• _Problem requirements_: Copy each line below exactly.

⟨

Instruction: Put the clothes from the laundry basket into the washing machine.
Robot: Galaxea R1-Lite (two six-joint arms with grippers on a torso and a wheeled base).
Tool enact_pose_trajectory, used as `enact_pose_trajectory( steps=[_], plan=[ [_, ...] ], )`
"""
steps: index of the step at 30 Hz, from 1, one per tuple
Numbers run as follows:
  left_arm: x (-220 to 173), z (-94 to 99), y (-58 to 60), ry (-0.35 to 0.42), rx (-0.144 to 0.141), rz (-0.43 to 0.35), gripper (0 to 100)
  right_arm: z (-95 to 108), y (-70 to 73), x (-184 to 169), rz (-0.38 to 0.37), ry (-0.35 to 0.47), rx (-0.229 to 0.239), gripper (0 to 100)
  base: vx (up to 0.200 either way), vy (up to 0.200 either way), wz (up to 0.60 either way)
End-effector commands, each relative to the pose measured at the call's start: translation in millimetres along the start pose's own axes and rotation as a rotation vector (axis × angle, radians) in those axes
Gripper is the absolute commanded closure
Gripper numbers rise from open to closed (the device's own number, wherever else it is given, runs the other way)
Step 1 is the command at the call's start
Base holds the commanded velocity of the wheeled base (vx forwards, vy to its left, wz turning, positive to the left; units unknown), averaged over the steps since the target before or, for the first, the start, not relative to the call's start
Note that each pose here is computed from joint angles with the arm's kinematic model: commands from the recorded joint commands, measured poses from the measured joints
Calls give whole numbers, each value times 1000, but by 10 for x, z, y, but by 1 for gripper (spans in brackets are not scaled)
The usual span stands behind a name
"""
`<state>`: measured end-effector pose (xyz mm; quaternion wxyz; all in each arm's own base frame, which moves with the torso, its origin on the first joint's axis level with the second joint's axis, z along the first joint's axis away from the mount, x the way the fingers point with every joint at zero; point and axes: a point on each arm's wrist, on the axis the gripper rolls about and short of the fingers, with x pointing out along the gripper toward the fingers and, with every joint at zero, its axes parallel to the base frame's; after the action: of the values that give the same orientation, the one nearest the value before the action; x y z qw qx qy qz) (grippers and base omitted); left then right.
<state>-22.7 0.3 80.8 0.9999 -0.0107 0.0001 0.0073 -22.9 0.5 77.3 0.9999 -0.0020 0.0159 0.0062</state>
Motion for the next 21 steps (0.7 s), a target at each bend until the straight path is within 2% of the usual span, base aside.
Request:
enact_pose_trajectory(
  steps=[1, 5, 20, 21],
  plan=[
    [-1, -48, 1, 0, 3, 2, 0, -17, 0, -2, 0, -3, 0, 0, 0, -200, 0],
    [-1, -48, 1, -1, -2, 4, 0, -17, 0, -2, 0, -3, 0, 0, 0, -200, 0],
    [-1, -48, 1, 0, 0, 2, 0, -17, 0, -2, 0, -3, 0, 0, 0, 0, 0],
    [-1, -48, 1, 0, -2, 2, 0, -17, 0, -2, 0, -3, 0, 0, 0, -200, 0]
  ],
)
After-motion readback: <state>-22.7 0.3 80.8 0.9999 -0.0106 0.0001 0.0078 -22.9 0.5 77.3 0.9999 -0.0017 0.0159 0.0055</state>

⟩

• _Written answer_:
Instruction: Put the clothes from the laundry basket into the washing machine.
Robot: Galaxea R1-Lite (two six-joint arms with grippers on a torso and a wheeled base).
Tool enact_pose_trajectory, used as `enact_pose_trajectory( steps=[_], plan=[ [_, ...] ], )`
"""
steps: index of the step at 30 Hz, from 1, one per tuple
Numbers run as follows:
  left_arm: x (-220 to 173), z (-94 to 99), y (-58 to 60), ry (-0.35 to 0.42), rx (-0.144 to 0.141), rz (-0.43 to 0.35), gripper (0 to 100)
  right_arm: z (-95 to 108), y (-70 to 73), x (-184 to 169), rz (-0.38 to 0.37), ry (-0.35 to 0.47), rx (-0.229 to 0.239), gripper (0 to 100)
  base: vx (up to 0.200 either way), vy (up to 0.200 either way), wz (up to 0.60 either way)
End-effector commands, each relative to the pose measured at the call's start: translation in millimetres along the start pose's own axes and rotation as a rotation vector (axis × angle, radians) in those axes
Gripper is the absolute commanded closure
Gripper numbers rise from open to closed (the device's own number, wherever else it is given, runs the other way)
Step 1 is the command at the call's start
Base holds the commanded velocity of the wheeled base (vx forwards, vy to its left, wz turning, positive to the left; units unknown), averaged over the steps since the target before or, for the first, the start, not relative to the call's start
Note that each pose here is computed from joint angles with the arm's kinematic model: commands from the recorded joint commands, measured poses from the measured joints
Calls give whole numbers, each value times 1000, but by 10 for x, z, y, but by 1 for gripper (spans in brackets are not scaled)
The usual span stands behind a name
"""
`<state>`: measured end-effector pose (xyz mm; quaternion wxyz; all in each arm's own base frame, which moves with the torso, its origin on the first joint's axis level with the second joint's axis, z along the first joint's axis away from the mount, x the way the fingers point with every joint at zero; point and axes: a point on each arm's wrist, on the axis the gripper rolls about and short of the fingers, with x pointing out along the gripper toward the fingers and, with every joint at zero, its axes parallel to the base frame's; after the action: of the values that give the same orientation, the one nearest the value before the action; x y z qw qx qy qz) (grippers and base omitted); left then right.
<state>-22.7 0.3 80.8 0.9999 -0.0107 0.0001 0.0073 -22.9 0.5 77.3 0.9999 -0.0020 0.0159 0.0062</state>
Motion for the next 21 steps (0.7 s), a target at each bend until the straight path is within 2% of the usual span, base aside.
Request:
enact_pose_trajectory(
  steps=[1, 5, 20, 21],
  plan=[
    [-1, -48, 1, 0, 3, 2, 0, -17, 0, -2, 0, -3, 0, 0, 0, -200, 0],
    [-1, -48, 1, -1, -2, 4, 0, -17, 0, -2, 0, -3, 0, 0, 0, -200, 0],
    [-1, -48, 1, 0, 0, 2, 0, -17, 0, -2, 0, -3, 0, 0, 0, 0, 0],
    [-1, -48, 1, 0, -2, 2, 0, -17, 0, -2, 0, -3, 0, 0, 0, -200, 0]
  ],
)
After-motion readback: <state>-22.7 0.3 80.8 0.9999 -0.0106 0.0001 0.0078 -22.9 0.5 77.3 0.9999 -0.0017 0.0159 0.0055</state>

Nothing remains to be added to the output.